The Creality Space Pi Filament Dryer Plus sits in an interesting middle lane for filament drying. It is bigger and more workflow-friendly than small one-spool dryers, but it is not trying to be a giant four-spool box either.
That makes the specs matter. If you are comparing dryers for real bench use, the useful question is whether the Space Pi Plus lines up with how you actually rotate materials, feed filament, and manage moisture-sensitive spools.
Quick specs
- 2-spool capacity
- 360 degree heated-air circulation
- LCD control screen
- direct-print drying with dual filament ports and PTFE tubes
- supports PLA, PETG, ABS, TPU, PC, PP, ASA, and PETG-CF
What those specs actually mean
2-spool capacity
This is the clearest buying signal. The Space Pi Plus makes more sense for people who usually keep two active spools in rotation or want more drying room than a one-spool unit without stepping up to a much larger footprint.
360-degree heated-air circulation
For a dryer, airflow is part of what separates a useful bench tool from a warm box that sounds better than it performs. The full-circulation pitch matters because even heat distribution is one of the core reasons to buy a purpose-built dryer in the first place.
LCD control screen
This is not a glamorous spec, but it is a practical one. A screen-based control setup is a quality-of-use detail that matters more when drying becomes a repeat habit instead of an occasional rescue move.
Direct-print drying with dual filament ports and PTFE tubes
This is probably the most workflow-specific line in the spec sheet. It means the dryer is built not just to dry filament before use, but to sit in the path while printing. That is a stronger fit for makers who want fewer handoffs between storage, drying, and feed routing.
Supports PLA, PETG, ABS, TPU, PC, PP, ASA, and PETG-CF
The broad material list is one of the reasons the Space Pi Plus is publishable as a specs page. It signals that the product is aimed at more than casual PLA-only cleanup. A dryer with credible support for flexible, engineering-leaning, and moisture-sensitive materials is easier to justify on a serious FDM bench.
Who this dryer fits best
- makers who often rotate between two active spools
- PETG, TPU, ASA, ABS, or nylon-adjacent users who want drying to stay part of the workflow
- owners who want print-while-drying support instead of a dry-first-then-move-it routine
- buyers who want more capacity than a compact single-spool dryer without moving to a bigger 4-spool machine
Who should probably skip it
- people who only dry a single spool occasionally
- buyers who want maximum drying capacity above all else
- very casual benches where low-cost storage matters more than active drying workflow
How to think about compatibility
The most useful compatibility angle here is workflow compatibility. The Space Pi Plus fits better when your bench actually benefits from two active spools, guided filament exit paths, and a dryer that can stay involved during printing. If your use is simpler than that, the extra features matter less.

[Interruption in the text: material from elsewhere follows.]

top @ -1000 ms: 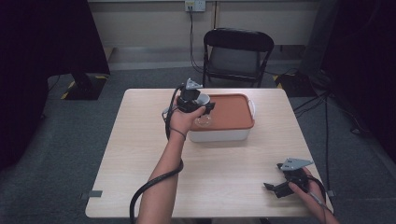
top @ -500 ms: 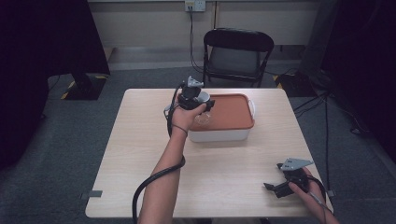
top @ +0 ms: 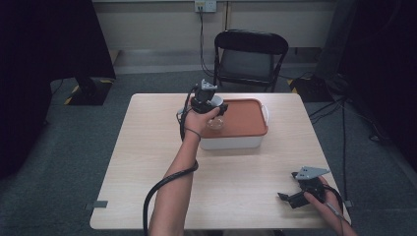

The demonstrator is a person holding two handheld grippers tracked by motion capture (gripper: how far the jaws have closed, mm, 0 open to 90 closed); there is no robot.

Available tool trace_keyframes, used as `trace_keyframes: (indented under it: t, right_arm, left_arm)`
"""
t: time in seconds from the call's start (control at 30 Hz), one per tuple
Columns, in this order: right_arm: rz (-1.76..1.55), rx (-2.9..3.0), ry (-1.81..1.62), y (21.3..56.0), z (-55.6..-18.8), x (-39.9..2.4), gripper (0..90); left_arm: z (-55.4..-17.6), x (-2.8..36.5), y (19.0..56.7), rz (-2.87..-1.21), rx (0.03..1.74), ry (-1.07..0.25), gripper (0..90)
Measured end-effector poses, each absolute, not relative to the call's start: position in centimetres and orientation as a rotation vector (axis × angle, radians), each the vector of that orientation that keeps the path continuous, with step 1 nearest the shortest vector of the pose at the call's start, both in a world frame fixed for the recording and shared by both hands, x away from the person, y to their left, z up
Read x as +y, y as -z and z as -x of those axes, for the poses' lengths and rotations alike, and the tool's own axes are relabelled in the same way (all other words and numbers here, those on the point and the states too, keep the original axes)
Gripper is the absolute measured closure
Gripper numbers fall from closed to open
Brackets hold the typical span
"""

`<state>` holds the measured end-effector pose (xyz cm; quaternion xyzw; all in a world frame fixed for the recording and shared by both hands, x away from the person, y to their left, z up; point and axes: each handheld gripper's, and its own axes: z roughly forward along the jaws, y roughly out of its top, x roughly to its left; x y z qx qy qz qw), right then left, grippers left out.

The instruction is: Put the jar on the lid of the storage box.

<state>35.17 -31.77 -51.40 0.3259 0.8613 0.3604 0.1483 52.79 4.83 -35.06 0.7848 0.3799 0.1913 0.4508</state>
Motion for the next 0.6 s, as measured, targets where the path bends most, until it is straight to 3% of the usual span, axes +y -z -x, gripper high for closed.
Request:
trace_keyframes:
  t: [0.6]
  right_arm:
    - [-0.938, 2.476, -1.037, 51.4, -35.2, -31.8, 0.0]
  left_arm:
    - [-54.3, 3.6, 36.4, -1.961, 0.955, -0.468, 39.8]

Where it sits versus larger dryers
The Space Pi Plus is easier to justify when you want a middle-ground machine. It gives you dual-spool capacity and active feed-path features without forcing you into the size and cost logic of a larger multi-spool dryer. That is why it is a good comparison target against units like the SUNLU S4.
Bottom line
The Space Pi Plus spec sheet works because the details support a clear use case. Two-spool capacity, broad material support, full heated-air circulation, and direct-print routing features all point toward a dryer built for owners who want drying to stay integrated with printing instead of happening off to the side.
Affiliate link: Check the Creality Space Pi Filament Dryer Plus on Amazon.
Common questions
Can the Creality Space Pi Plus dry filament while printing?
Yes. Its dual filament ports and PTFE tube setup are part of the reason it fits print-while-drying workflows better than simpler dry-first boxes.
Is two-spool capacity enough to matter?
Yes, especially for makers who keep two active materials or color spools in rotation and want more drying flexibility without moving to a much larger unit.
What materials is it best suited for?
It is broadly positioned for PLA, PETG, ABS, TPU, PC, PP, ASA, and PETG-CF, which makes it more useful than a dryer aimed mainly at occasional PLA support.
Who is the ideal buyer?
The best fit is a maker who wants a stronger two-spool drying workflow with guided filament routing, not just a one-off filament rescue box.